What needs to be done
Keeping each line exactly as it is, output all of the records.

==== Exercise materials

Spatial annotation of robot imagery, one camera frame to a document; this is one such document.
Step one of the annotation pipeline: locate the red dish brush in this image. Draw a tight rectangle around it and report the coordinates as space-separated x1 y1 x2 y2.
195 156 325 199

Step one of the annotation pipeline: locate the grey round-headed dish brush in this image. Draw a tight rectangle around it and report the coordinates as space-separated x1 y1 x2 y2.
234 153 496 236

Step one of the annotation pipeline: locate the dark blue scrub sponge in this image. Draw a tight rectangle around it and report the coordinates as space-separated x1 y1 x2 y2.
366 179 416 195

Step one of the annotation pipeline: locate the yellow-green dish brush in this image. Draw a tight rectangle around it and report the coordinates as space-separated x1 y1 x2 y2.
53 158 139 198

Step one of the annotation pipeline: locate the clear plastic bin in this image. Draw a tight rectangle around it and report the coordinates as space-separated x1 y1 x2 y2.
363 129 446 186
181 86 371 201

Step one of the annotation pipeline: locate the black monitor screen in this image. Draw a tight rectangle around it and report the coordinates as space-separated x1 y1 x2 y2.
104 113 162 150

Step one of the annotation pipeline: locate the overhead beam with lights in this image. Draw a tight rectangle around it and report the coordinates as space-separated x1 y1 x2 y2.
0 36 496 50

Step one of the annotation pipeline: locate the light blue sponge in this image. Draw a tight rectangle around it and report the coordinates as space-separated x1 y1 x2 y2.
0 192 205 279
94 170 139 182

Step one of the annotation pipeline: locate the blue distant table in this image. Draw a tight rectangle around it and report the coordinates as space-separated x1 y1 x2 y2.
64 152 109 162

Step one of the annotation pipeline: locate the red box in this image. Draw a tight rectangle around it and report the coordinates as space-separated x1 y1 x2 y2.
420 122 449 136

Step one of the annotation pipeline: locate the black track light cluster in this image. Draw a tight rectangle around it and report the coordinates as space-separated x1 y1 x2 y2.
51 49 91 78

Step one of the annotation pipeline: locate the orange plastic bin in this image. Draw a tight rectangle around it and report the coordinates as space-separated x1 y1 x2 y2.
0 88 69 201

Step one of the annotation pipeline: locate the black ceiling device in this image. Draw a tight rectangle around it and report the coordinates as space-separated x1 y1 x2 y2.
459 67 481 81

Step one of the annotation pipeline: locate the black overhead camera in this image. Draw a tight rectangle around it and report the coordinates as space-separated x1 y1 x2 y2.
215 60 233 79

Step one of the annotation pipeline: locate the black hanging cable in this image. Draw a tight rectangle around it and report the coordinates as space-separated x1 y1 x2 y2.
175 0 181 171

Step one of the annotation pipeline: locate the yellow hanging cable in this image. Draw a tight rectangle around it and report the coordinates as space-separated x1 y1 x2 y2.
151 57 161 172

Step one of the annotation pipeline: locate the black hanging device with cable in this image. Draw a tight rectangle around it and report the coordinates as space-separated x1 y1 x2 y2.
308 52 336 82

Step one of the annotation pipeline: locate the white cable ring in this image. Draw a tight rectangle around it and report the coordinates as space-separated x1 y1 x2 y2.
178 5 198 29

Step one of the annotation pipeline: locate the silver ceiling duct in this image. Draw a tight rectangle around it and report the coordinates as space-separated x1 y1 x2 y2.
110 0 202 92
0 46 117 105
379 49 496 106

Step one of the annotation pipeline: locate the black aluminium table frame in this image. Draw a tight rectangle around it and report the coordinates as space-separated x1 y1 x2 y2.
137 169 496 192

========

Exercise solution
Spatial annotation of robot imagery, one camera frame to a document; this is one such document.
Step one of the annotation pipeline: locate the red dish brush in this image. Draw a tight rectangle around it and report the coordinates as space-separated x1 y1 x2 y2.
195 156 325 199

Step one of the annotation pipeline: locate the grey round-headed dish brush in this image. Draw a tight rectangle around it and report the coordinates as space-separated x1 y1 x2 y2.
234 153 496 236

Step one of the annotation pipeline: locate the dark blue scrub sponge in this image. Draw a tight rectangle around it and report the coordinates as space-separated x1 y1 x2 y2.
366 179 416 195

Step one of the annotation pipeline: locate the yellow-green dish brush in this image. Draw a tight rectangle around it and report the coordinates as space-separated x1 y1 x2 y2.
53 158 139 198

Step one of the annotation pipeline: locate the clear plastic bin in this image. Draw a tight rectangle around it and report the coordinates as space-separated x1 y1 x2 y2.
363 129 446 186
181 86 371 201

Step one of the annotation pipeline: locate the black monitor screen in this image. Draw a tight rectangle around it and report the coordinates as space-separated x1 y1 x2 y2.
104 113 162 150

Step one of the annotation pipeline: locate the overhead beam with lights in this image. Draw a tight rectangle around it and report the coordinates as space-separated x1 y1 x2 y2.
0 36 496 50

Step one of the annotation pipeline: locate the light blue sponge in this image. Draw a tight rectangle around it and report the coordinates as space-separated x1 y1 x2 y2.
0 192 205 279
94 170 139 182

Step one of the annotation pipeline: locate the blue distant table in this image. Draw a tight rectangle around it and report the coordinates as space-separated x1 y1 x2 y2.
64 152 109 162

Step one of the annotation pipeline: locate the red box in this image. Draw a tight rectangle around it and report the coordinates as space-separated x1 y1 x2 y2.
420 122 449 136

Step one of the annotation pipeline: locate the black track light cluster in this image. Draw a tight rectangle around it and report the coordinates as space-separated x1 y1 x2 y2.
51 49 91 78

Step one of the annotation pipeline: locate the orange plastic bin in this image. Draw a tight rectangle around it and report the coordinates as space-separated x1 y1 x2 y2.
0 88 69 201

Step one of the annotation pipeline: locate the black ceiling device in this image. Draw a tight rectangle around it and report the coordinates as space-separated x1 y1 x2 y2.
459 67 481 81

Step one of the annotation pipeline: locate the black overhead camera in this image. Draw a tight rectangle around it and report the coordinates as space-separated x1 y1 x2 y2.
215 60 233 79

Step one of the annotation pipeline: locate the black hanging cable in this image. Draw a tight rectangle around it and report the coordinates as space-separated x1 y1 x2 y2.
175 0 181 171

Step one of the annotation pipeline: locate the yellow hanging cable in this image. Draw a tight rectangle around it and report the coordinates as space-separated x1 y1 x2 y2.
151 57 161 172

Step one of the annotation pipeline: locate the black hanging device with cable in this image. Draw a tight rectangle around it and report the coordinates as space-separated x1 y1 x2 y2.
308 52 336 82

Step one of the annotation pipeline: locate the white cable ring in this image. Draw a tight rectangle around it and report the coordinates as space-separated x1 y1 x2 y2.
178 5 198 29

Step one of the annotation pipeline: locate the silver ceiling duct in this image. Draw a tight rectangle around it and report the coordinates as space-separated x1 y1 x2 y2.
110 0 202 92
0 46 117 105
379 49 496 106

Step one of the annotation pipeline: locate the black aluminium table frame in this image. Draw a tight rectangle around it and report the coordinates as space-separated x1 y1 x2 y2.
137 169 496 192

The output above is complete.